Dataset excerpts
***
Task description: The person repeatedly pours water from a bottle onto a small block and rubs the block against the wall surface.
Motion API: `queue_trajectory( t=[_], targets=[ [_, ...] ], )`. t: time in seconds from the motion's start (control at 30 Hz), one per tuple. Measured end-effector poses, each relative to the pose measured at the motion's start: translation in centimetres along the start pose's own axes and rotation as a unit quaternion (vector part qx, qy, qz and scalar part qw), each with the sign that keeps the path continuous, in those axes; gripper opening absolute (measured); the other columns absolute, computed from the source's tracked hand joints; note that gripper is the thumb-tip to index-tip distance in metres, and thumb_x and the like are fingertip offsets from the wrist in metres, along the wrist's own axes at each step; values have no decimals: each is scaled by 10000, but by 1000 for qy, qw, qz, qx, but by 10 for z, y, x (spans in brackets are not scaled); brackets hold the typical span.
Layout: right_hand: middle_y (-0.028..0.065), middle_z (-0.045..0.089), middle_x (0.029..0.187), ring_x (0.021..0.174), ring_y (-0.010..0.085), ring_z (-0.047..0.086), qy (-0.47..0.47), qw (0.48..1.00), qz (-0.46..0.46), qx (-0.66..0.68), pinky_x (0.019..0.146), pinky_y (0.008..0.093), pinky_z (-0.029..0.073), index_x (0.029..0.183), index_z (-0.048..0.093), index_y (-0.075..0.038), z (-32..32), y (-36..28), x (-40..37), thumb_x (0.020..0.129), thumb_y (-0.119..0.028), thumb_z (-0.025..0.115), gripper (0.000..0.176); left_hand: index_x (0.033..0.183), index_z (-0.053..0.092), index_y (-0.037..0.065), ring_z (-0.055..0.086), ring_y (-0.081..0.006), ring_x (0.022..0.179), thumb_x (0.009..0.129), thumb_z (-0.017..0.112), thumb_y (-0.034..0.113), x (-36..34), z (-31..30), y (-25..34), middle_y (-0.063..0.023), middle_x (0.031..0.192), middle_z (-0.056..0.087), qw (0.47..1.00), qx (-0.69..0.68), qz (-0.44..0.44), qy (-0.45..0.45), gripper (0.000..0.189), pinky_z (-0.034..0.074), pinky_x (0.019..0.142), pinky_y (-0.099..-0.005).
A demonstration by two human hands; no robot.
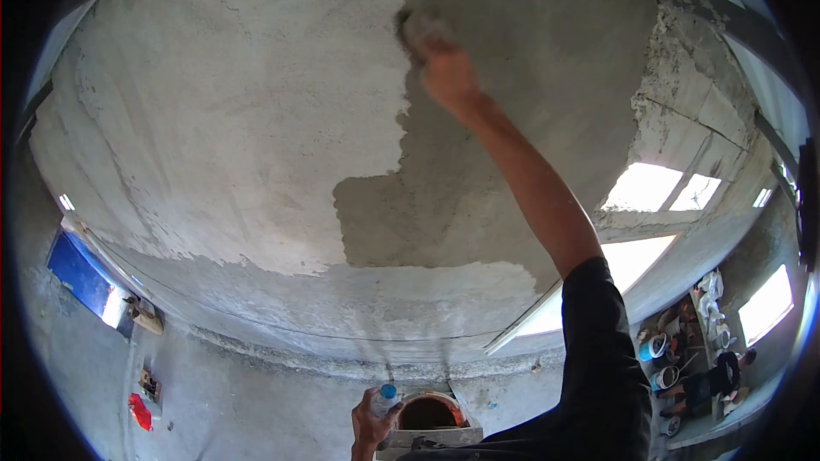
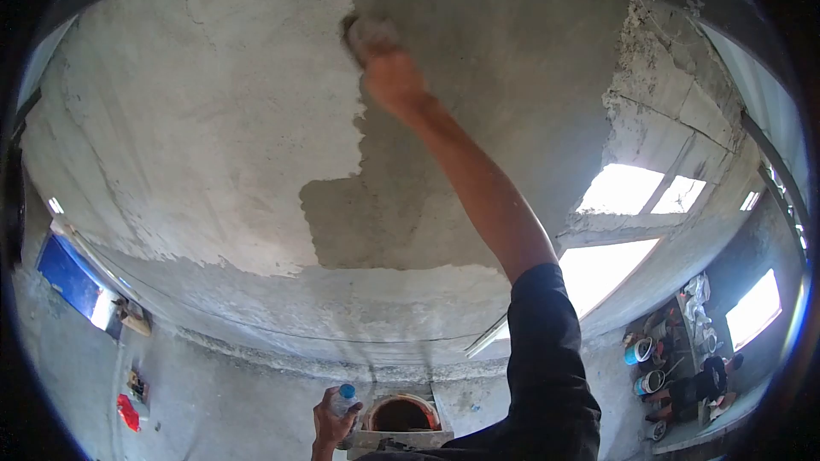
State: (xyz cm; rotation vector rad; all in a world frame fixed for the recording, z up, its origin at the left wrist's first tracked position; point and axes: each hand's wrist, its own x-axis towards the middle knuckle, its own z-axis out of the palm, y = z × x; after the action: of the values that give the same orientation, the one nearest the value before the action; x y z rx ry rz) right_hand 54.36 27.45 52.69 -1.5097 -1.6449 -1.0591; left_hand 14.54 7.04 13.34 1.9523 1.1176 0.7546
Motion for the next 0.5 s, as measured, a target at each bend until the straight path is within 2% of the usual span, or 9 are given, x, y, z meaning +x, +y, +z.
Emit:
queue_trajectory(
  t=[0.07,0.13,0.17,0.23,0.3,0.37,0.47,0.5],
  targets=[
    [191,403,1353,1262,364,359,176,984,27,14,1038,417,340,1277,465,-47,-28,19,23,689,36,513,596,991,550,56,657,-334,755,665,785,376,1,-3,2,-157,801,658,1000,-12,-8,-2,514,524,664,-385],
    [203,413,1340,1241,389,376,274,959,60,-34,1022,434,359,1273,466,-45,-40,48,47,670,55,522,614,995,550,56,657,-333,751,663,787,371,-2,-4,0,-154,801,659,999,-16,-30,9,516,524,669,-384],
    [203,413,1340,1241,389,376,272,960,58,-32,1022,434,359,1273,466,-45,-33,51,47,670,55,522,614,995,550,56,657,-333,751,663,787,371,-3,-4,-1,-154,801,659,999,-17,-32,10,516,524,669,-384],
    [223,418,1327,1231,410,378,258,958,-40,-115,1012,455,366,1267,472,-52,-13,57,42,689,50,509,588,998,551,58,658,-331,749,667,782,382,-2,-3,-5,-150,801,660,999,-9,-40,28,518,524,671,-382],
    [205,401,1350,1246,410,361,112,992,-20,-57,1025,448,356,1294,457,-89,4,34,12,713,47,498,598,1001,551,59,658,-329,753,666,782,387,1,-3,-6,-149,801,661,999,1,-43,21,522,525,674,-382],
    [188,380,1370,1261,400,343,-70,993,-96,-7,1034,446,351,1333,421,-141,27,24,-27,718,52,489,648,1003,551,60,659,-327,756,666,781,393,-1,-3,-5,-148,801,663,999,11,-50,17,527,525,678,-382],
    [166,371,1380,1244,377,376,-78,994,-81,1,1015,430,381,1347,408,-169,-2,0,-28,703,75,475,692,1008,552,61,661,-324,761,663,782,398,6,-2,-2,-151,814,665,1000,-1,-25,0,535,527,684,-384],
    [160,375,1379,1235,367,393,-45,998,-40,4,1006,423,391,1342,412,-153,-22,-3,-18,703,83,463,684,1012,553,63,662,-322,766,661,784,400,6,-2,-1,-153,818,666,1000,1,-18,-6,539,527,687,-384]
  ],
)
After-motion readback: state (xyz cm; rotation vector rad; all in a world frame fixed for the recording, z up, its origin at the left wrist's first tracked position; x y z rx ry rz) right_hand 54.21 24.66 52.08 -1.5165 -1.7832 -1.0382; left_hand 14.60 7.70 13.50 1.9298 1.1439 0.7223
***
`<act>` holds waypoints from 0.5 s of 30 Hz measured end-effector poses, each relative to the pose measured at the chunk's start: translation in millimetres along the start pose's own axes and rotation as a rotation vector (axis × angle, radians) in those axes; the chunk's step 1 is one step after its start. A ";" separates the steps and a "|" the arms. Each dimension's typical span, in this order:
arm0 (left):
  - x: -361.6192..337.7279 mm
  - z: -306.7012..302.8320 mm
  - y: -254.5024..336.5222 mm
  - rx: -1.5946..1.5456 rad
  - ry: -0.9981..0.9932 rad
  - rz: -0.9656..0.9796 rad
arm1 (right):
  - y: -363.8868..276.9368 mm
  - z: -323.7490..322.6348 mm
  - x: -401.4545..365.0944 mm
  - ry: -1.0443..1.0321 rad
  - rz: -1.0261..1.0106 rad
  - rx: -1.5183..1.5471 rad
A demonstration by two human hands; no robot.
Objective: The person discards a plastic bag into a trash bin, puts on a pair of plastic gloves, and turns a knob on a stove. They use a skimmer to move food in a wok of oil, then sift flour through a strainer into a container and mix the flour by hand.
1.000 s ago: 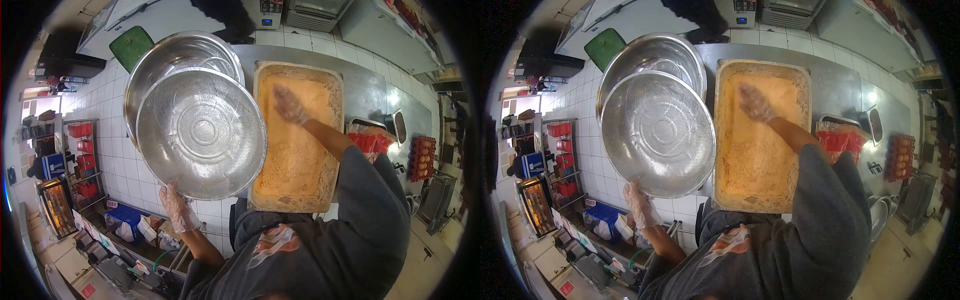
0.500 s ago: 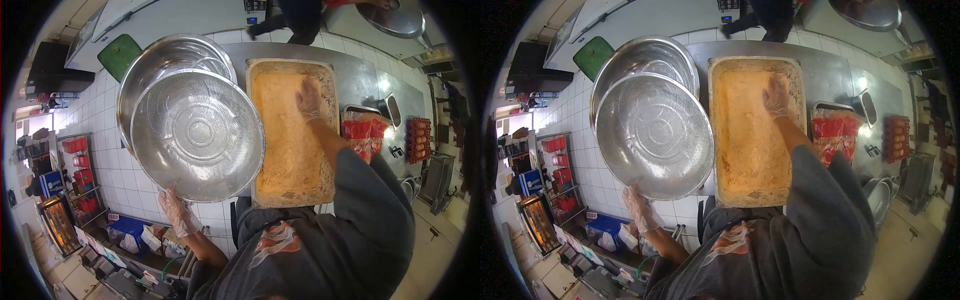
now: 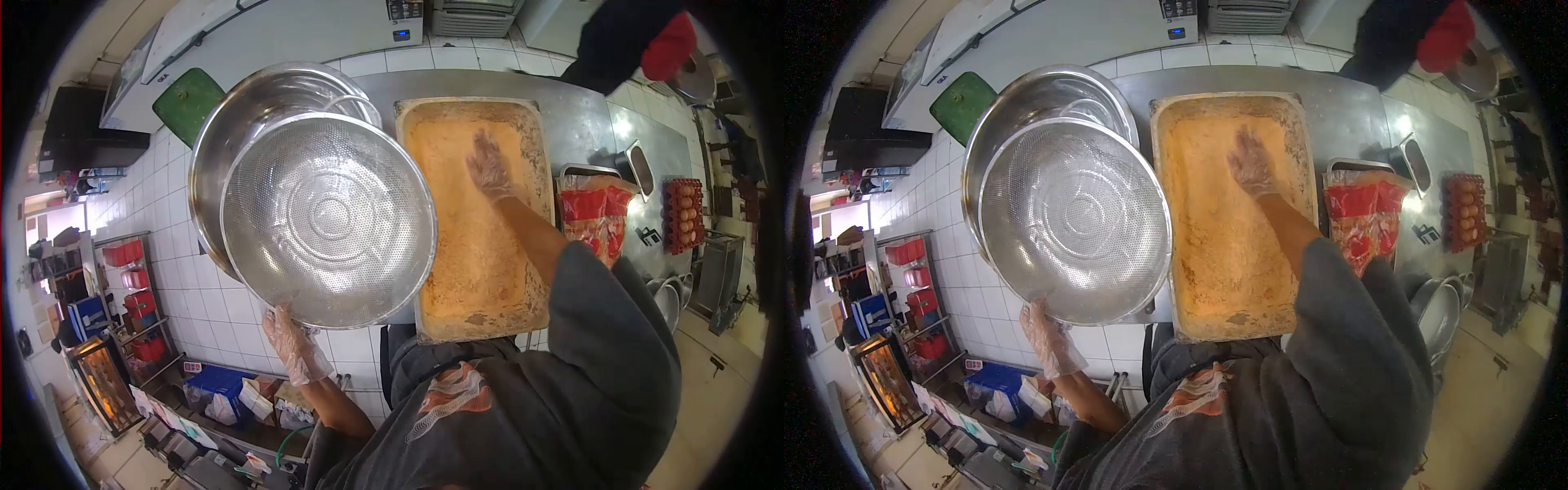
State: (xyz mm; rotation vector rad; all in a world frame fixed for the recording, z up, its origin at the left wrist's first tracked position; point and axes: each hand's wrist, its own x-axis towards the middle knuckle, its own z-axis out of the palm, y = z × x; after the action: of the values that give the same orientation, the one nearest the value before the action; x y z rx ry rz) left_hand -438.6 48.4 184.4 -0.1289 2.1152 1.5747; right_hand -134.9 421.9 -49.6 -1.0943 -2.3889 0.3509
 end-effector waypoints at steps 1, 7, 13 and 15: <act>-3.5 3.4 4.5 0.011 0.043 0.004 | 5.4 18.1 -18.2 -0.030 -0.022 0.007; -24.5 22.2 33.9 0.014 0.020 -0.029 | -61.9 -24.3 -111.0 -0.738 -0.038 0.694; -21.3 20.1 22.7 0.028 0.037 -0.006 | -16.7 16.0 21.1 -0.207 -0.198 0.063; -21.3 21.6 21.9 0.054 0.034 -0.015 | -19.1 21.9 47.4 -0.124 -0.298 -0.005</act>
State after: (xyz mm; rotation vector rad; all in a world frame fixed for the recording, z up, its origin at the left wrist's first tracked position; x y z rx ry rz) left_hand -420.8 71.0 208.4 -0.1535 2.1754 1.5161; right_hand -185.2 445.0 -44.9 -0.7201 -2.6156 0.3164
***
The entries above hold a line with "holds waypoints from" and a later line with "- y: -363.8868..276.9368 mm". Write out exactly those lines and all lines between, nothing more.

`<act>` holds waypoints from 0.5 s of 30 Hz measured end-effector poses, each relative to the pose measured at the chunk's start: translation in millimetres along the start pose's own axes and rotation as a rotation vector (axis × angle, radians) in those axes; the chunk's step 1 is one step after its start. A ";" separates the steps and a "|" the arms. Each dimension's typical span, in this order:
arm0 (left):
  - x: -361.6192..337.7279 mm
  - z: -306.7012..302.8320 mm
  - y: -254.5024..336.5222 mm
  - rx: -1.5946..1.5456 rad
  - ry: -0.9981..0.9932 rad
  - rz: -0.9656..0.9796 rad
arm1 (right):
  - y: -363.8868..276.9368 mm

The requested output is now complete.